Introduction to Biotechnology & Recombinant DNA – Key Vocabulary

30 vocabulary flashcards covering fundamental terms and techniques from the lecture on biotechnology and recombinant DNA.

Biotechnology

Any technological application that uses biological systems, living organisms or their derivatives to make or modify products or processes for specific use.

Pharmaceutical Biotechnology

Field that exploits biological systems and modern DNA technologies to manufacture drug substances for human or veterinary medicine.

Recombinant DNA

A DNA molecule formed by joining segments from different sources to create a new genetic combination.

Hybridization (nucleic acids)

Spontaneous annealing of two complementary single-stranded DNA or RNA molecules to form a double-stranded structure.

Complementary Base Pairing

Specific hydrogen-bonding of A with T (or U) and G with C that underlies hybridization and DNA replication.

Probe (molecular biology)

A labeled single-stranded nucleic acid used to detect complementary sequences in samples by hybridization.

Restriction Endonuclease

Bacterial enzyme that recognizes specific short DNA sequences and cleaves the phosphodiester backbone at or near those sites.

Nuclease

Enzyme that cuts phosphodiester bonds within DNA or RNA.

Endonuclease

Nuclease that cleaves internal phosphodiester bonds within a nucleic acid strand.

Exonuclease

Nuclease that removes nucleotides successively from a free end of a nucleic acid chain.

Sticky Ends

Single-stranded 5′ or 3′ overhangs left after restriction enzyme cleavage, facilitating ligation with complementary ends.

Blunt Ends

DNA ends with no overhangs produced when restriction enzymes cut both strands at the same position.

DNA Ligase

Enzyme that joins DNA fragments by forming phosphodiester bonds between adjacent nucleotides.

DNA Polymerase

Template-dependent enzyme that synthesizes DNA strands; requires a primer with a free 3′-OH group.

RNA Polymerase

Enzyme that synthesizes RNA from a DNA template, starting at promoter sequences without a primer.

Promoter

Specific DNA sequence that serves as recognition and initiation site for RNA polymerase during transcription.

Reverse Transcriptase

RNA-dependent DNA polymerase that synthesizes complementary DNA (cDNA) from an RNA template; produced by retroviruses.

cDNA

Complementary DNA synthesized from an mRNA template via reverse transcriptase; lacks introns.

Gel Electrophoresis

Technique that separates charged molecules in an electric field through a gel matrix according to size and shape.

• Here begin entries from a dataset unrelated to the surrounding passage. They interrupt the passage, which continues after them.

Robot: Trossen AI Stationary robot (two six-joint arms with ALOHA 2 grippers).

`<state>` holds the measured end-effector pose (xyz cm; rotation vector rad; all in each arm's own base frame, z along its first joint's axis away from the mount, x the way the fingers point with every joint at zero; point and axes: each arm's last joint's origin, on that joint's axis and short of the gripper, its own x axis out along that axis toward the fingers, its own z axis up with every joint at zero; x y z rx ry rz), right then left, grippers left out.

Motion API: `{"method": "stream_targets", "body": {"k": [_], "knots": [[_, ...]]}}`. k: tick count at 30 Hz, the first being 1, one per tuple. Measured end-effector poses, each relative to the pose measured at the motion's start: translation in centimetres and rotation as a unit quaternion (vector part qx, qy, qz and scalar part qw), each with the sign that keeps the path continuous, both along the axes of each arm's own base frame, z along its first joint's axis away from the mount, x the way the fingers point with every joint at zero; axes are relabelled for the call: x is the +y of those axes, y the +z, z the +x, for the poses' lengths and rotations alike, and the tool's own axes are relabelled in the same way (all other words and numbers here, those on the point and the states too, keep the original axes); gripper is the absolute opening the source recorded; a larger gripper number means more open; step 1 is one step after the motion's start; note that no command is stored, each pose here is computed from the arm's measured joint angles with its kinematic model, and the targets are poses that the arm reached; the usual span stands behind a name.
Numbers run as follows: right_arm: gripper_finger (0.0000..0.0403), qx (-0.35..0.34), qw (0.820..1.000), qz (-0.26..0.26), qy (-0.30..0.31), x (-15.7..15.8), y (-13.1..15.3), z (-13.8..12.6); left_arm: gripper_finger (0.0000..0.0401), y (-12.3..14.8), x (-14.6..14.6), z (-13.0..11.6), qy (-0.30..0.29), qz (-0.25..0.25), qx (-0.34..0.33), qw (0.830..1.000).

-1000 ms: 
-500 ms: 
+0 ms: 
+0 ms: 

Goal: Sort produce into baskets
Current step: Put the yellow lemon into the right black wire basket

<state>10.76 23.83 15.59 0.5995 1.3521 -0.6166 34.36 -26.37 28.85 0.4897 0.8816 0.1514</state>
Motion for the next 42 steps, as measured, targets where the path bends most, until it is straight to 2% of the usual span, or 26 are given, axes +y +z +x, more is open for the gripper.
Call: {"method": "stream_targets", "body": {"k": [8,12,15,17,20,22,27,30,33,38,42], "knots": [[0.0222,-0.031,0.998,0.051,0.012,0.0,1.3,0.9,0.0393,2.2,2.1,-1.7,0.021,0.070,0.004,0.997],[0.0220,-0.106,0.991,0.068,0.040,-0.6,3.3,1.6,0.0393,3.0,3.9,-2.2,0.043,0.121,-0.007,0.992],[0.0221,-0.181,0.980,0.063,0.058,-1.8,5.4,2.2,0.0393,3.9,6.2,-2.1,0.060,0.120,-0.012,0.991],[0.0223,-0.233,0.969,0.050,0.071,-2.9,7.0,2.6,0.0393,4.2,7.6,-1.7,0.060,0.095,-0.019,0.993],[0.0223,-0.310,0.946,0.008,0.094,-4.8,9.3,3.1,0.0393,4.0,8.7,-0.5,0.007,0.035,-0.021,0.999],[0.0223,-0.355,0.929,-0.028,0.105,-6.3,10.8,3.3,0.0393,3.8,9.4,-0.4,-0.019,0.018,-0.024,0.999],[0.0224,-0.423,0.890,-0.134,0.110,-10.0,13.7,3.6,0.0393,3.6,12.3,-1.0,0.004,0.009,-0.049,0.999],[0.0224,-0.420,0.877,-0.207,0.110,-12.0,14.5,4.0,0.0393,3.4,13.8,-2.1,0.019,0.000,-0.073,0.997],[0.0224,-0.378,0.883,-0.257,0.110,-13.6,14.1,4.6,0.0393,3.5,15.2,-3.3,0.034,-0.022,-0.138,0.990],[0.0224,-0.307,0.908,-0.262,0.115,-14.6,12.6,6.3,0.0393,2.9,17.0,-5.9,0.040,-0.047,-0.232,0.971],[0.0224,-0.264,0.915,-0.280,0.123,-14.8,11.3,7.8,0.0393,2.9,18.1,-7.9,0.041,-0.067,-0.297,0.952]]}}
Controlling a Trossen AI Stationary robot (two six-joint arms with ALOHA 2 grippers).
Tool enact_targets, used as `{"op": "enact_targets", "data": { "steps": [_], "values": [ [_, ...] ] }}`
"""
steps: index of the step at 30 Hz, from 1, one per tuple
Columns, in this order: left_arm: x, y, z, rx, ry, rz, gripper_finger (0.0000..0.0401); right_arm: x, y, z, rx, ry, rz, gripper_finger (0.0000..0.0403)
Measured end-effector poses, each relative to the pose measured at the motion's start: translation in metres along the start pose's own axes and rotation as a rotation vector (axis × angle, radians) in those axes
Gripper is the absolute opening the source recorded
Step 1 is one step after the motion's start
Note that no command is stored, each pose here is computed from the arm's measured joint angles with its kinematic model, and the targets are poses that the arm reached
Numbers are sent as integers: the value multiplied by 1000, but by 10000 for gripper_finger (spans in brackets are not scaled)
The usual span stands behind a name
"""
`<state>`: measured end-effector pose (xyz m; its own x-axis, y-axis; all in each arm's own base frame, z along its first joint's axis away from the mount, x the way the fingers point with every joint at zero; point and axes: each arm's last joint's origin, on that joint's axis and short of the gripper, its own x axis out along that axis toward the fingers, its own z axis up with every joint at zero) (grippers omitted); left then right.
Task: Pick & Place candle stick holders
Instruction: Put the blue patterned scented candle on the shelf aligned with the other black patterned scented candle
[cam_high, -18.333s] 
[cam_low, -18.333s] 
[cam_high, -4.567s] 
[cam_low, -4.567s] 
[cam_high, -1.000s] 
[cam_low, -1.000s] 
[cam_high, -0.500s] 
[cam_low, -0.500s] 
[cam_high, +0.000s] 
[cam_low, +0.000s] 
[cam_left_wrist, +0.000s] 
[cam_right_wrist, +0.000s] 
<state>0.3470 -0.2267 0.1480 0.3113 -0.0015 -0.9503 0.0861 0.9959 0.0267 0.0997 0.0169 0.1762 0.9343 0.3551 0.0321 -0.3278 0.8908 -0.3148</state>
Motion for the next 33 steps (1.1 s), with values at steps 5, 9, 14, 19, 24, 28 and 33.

Agarose Gel Electrophoresis

Standard method (0.3–2 % agarose) for separating DNA fragments of ~100–50 000 nucleotides using TBE or TAE buffer.

Polyacrylamide Gel Electrophoresis (PAGE)

High-resolution separation of proteins or small nucleic acids in a polyacrylamide mesh formed by acrylamide and bis-acrylamide.

Bis-acrylamide

Cross-linking agent that links acrylamide chains during polymerization to form polyacrylamide gels.

TEMED

Tetramethylenediamine; catalyst that initiates polyacrylamide gel polymerization.

Urea (in PAGE)

Denaturant added to polyacrylamide gels to keep nucleic acids single-stranded during electrophoresis.

TBE Buffer

Tris-borate-EDTA solution commonly used as running buffer in DNA electrophoresis.

TAE Buffer

Tris-acetate-EDTA solution used as an alternative running buffer for nucleic acid electrophoresis.

Southern Blotting

Transfer of DNA from a gel to a membrane followed by probe hybridization to detect specific sequences.

Northern Blotting

Blotting technique that transfers RNA to a membrane for detection with labeled probes, allowing analysis of transcript levels.

Western Blotting

Membrane-based immunodetection of specific proteins using primary and enzyme-linked secondary antibodies.

Molecular Weight Determination (via gel)

Estimation of nucleic acid or protein size by comparing migration distance in electrophoresis to standards.